→ Your objective
For the material that follows, tally the lines holding "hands" and give the total alone.

→ Collected data
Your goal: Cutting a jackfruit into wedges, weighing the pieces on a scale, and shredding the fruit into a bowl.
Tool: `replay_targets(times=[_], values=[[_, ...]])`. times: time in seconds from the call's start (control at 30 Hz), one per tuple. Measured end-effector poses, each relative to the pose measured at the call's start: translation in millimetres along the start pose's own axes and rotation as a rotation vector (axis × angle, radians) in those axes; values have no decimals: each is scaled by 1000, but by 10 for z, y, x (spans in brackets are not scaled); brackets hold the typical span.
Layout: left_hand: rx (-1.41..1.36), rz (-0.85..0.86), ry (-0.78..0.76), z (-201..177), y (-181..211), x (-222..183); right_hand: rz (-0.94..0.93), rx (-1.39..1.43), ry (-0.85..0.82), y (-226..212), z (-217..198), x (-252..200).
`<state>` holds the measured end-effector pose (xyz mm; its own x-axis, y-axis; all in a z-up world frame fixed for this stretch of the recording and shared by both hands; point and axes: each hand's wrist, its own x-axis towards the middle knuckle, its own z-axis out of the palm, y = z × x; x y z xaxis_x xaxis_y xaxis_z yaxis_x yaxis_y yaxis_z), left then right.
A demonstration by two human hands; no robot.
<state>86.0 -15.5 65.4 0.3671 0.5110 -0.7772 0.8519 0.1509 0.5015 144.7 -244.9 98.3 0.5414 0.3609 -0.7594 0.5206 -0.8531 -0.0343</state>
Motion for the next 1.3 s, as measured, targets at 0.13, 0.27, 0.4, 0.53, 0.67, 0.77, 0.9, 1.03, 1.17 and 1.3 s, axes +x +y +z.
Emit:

→ Solution below
2